◆ Exercise: The lines to copy are those in the listing below that contain the word "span".

◆ Collected material:
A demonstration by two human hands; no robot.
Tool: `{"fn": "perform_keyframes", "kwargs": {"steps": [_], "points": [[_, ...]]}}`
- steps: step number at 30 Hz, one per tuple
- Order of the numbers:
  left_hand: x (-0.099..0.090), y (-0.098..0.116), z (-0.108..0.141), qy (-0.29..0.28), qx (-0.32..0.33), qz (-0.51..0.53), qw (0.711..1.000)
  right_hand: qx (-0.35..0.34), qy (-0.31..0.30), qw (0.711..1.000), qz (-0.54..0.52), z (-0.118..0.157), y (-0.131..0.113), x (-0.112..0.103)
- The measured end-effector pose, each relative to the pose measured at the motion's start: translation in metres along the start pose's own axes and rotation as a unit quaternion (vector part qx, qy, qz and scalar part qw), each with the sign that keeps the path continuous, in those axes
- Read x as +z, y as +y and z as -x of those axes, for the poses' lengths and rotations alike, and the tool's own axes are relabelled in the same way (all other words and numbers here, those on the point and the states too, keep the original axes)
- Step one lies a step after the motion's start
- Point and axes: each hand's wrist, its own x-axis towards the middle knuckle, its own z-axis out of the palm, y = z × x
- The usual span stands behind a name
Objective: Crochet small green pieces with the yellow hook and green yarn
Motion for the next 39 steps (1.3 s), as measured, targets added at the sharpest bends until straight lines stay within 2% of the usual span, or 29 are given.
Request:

◆ Expected answer:
- The usual span stands behind a name
Motion for the next 39 steps (1.3 s), as measured, targets added at the sharpest bends until straight lines stay within 2% of the usual span, or 29 are given.

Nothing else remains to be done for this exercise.